(Records from a data source)
=== Begin Enclosure ===

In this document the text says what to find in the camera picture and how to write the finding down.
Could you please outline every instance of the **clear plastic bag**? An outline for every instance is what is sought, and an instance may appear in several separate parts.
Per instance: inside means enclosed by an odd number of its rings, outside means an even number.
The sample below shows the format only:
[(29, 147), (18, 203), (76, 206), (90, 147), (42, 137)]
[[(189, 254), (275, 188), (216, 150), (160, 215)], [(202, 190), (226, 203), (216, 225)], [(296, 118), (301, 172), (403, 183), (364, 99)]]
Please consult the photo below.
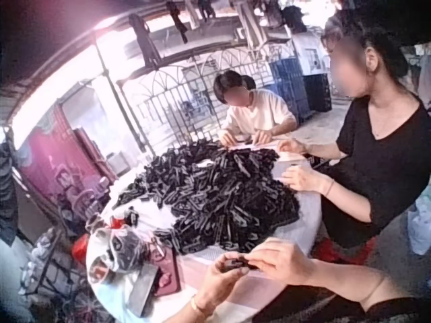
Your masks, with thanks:
[(407, 230), (411, 251), (421, 256), (431, 247), (431, 186), (422, 192), (407, 212)]

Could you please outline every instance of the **white tablecloth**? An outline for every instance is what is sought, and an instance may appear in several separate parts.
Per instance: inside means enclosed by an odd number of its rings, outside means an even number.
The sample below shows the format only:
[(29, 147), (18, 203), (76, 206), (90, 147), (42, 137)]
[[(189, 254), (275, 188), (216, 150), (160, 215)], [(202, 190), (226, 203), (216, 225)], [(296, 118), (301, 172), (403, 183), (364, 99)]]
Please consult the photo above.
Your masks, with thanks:
[[(299, 155), (283, 154), (280, 160), (275, 163), (274, 170), (277, 173), (274, 174), (275, 177), (278, 177), (279, 172), (291, 162), (298, 164), (306, 161)], [(293, 224), (277, 228), (274, 236), (297, 243), (301, 250), (308, 254), (314, 244), (321, 222), (321, 200), (318, 194), (309, 192), (299, 192), (297, 197), (300, 203), (300, 219)], [(102, 214), (106, 221), (111, 215), (122, 213), (126, 208), (133, 205), (135, 210), (141, 214), (136, 230), (142, 234), (157, 227), (171, 227), (175, 222), (169, 207), (164, 206), (162, 210), (159, 210), (155, 203), (143, 203), (137, 199), (112, 211), (112, 205), (116, 200), (113, 198)], [(87, 268), (106, 249), (107, 245), (104, 242), (92, 236), (87, 250)], [(137, 273), (117, 274), (111, 284), (93, 284), (92, 288), (100, 303), (118, 321), (122, 323), (161, 323), (177, 313), (190, 300), (199, 288), (208, 264), (222, 252), (222, 249), (212, 246), (195, 254), (178, 256), (177, 265), (181, 291), (154, 299), (152, 314), (146, 318), (137, 318), (126, 308), (128, 297), (137, 279)], [(285, 285), (265, 278), (260, 272), (250, 272), (235, 286), (228, 301), (217, 308), (211, 322), (247, 322), (277, 297), (285, 287)]]

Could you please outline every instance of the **bracelet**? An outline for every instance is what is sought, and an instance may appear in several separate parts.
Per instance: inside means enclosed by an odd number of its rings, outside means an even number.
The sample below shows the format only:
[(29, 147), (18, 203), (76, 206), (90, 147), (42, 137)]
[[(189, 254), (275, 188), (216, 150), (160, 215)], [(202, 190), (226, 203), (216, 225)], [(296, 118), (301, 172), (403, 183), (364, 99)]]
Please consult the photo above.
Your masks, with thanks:
[(205, 311), (205, 310), (203, 310), (202, 308), (200, 308), (200, 307), (196, 304), (195, 296), (196, 296), (196, 294), (194, 294), (194, 295), (192, 296), (192, 298), (190, 299), (190, 306), (191, 306), (191, 308), (193, 308), (193, 310), (194, 310), (195, 312), (197, 312), (198, 314), (200, 314), (200, 315), (202, 315), (202, 316), (210, 317), (210, 316), (212, 315), (212, 313), (208, 313), (207, 311)]
[(328, 187), (328, 190), (326, 191), (326, 194), (324, 195), (325, 197), (328, 196), (329, 192), (331, 192), (332, 186), (334, 185), (335, 180), (333, 178), (331, 178), (331, 183)]

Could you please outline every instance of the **wrist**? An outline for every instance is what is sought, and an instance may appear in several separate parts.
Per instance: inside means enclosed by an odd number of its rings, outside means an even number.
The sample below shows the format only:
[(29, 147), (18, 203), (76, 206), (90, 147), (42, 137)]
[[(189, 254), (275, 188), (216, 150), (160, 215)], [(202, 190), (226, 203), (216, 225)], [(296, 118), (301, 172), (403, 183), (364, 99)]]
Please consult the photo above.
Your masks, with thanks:
[(309, 153), (311, 155), (311, 145), (307, 145), (307, 144), (303, 143), (301, 155), (304, 155), (306, 153)]
[(323, 196), (326, 196), (334, 179), (330, 178), (328, 175), (319, 173), (319, 183), (317, 185), (317, 192)]
[(310, 259), (312, 262), (312, 271), (308, 279), (304, 282), (305, 286), (325, 287), (322, 280), (322, 270), (325, 262), (319, 259)]
[(214, 304), (214, 301), (211, 296), (208, 294), (198, 291), (194, 296), (196, 306), (206, 315), (211, 316), (213, 312), (216, 310), (217, 305)]

=== End Enclosure ===

Return all the records exactly, excluding images.

Written response
In this document the text says what to find in the camera picture and how to write the finding down.
Could you please outline every instance of the **clear plastic bag**? An outline for every instance is what is sought, and an instance may appear in several separate parts.
Per instance: inside means enclosed by an odd number of its rings, outside means an even number.
The sample below shows the format only:
[(29, 147), (18, 203), (76, 206), (90, 147), (42, 137)]
[[(189, 254), (275, 188), (216, 150), (160, 215)], [(202, 190), (226, 203), (216, 225)], [(296, 118), (301, 172), (403, 183), (364, 99)]]
Please consult the photo below.
Your masks, with thanks:
[(407, 230), (411, 251), (421, 256), (431, 247), (431, 186), (422, 192), (407, 212)]

Could you please outline every instance of the **white tablecloth**? An outline for every instance is what is sought, and an instance may appear in several separate parts.
Per instance: inside means enclosed by an odd number of its rings, outside means an even number.
The sample below shows the format only:
[(29, 147), (18, 203), (76, 206), (90, 147), (42, 137)]
[[(189, 254), (275, 188), (216, 150), (160, 215)], [(202, 190), (226, 203), (216, 225)], [(296, 118), (301, 172), (403, 183), (364, 99)]]
Please consult the photo above.
Your masks, with thanks:
[[(299, 155), (283, 154), (280, 160), (275, 163), (274, 170), (277, 173), (274, 174), (275, 177), (278, 177), (279, 172), (291, 162), (298, 164), (306, 161)], [(293, 224), (277, 228), (274, 236), (297, 243), (301, 250), (308, 254), (314, 244), (321, 222), (321, 200), (318, 194), (309, 192), (299, 192), (297, 197), (300, 203), (300, 219)], [(102, 214), (106, 221), (111, 215), (122, 213), (126, 208), (133, 205), (135, 210), (141, 214), (136, 230), (142, 234), (157, 227), (171, 227), (175, 222), (169, 207), (164, 206), (162, 210), (159, 210), (155, 203), (143, 203), (137, 199), (112, 211), (112, 205), (116, 200), (113, 198)], [(87, 268), (106, 249), (107, 245), (104, 242), (92, 236), (87, 250)], [(137, 273), (117, 274), (111, 284), (93, 284), (92, 288), (100, 303), (118, 321), (122, 323), (161, 323), (177, 313), (190, 300), (199, 288), (208, 264), (222, 252), (222, 249), (212, 246), (195, 254), (178, 256), (177, 265), (181, 291), (154, 299), (152, 314), (146, 318), (137, 318), (126, 308), (128, 297), (137, 279)], [(285, 285), (265, 278), (260, 272), (250, 272), (235, 286), (228, 301), (217, 308), (211, 322), (247, 322), (277, 297), (285, 287)]]

Could you please outline every instance of the **bracelet**? An outline for every instance is what is sought, and an instance may appear in several separate parts.
Per instance: inside means enclosed by an odd number of its rings, outside means an even number.
The sample below shows the format only:
[(29, 147), (18, 203), (76, 206), (90, 147), (42, 137)]
[[(189, 254), (275, 188), (216, 150), (160, 215)], [(202, 190), (226, 203), (216, 225)], [(296, 118), (301, 172), (403, 183), (364, 99)]]
Please consult the photo above.
Your masks, with thanks:
[(205, 311), (205, 310), (203, 310), (202, 308), (200, 308), (200, 307), (196, 304), (195, 296), (196, 296), (196, 294), (194, 294), (194, 295), (192, 296), (192, 298), (190, 299), (190, 306), (191, 306), (191, 308), (193, 308), (193, 310), (194, 310), (195, 312), (197, 312), (198, 314), (200, 314), (200, 315), (202, 315), (202, 316), (210, 317), (210, 316), (212, 315), (212, 313), (208, 313), (207, 311)]
[(328, 187), (328, 190), (326, 191), (326, 194), (324, 195), (325, 197), (328, 196), (329, 192), (331, 192), (332, 186), (334, 185), (335, 180), (333, 178), (331, 178), (331, 183)]

Could you please outline every instance of the **wrist**? An outline for every instance is what is sought, and an instance may appear in several separate parts.
Per instance: inside means enclosed by an odd number of its rings, outside means an even number.
The sample below shows the format only:
[(29, 147), (18, 203), (76, 206), (90, 147), (42, 137)]
[[(189, 254), (275, 188), (216, 150), (160, 215)], [(202, 190), (226, 203), (216, 225)], [(296, 118), (301, 172), (403, 183), (364, 99)]]
Please consult the photo above.
Your masks, with thanks:
[(309, 153), (311, 155), (311, 145), (307, 145), (307, 144), (303, 143), (301, 155), (304, 155), (306, 153)]
[(323, 196), (326, 196), (334, 179), (330, 178), (328, 175), (319, 173), (319, 183), (317, 185), (317, 192)]
[(310, 259), (312, 262), (312, 271), (308, 279), (304, 282), (305, 286), (325, 287), (322, 280), (322, 270), (325, 262), (319, 259)]
[(214, 304), (214, 301), (211, 296), (208, 294), (198, 291), (194, 296), (196, 306), (206, 315), (211, 316), (213, 312), (216, 310), (217, 305)]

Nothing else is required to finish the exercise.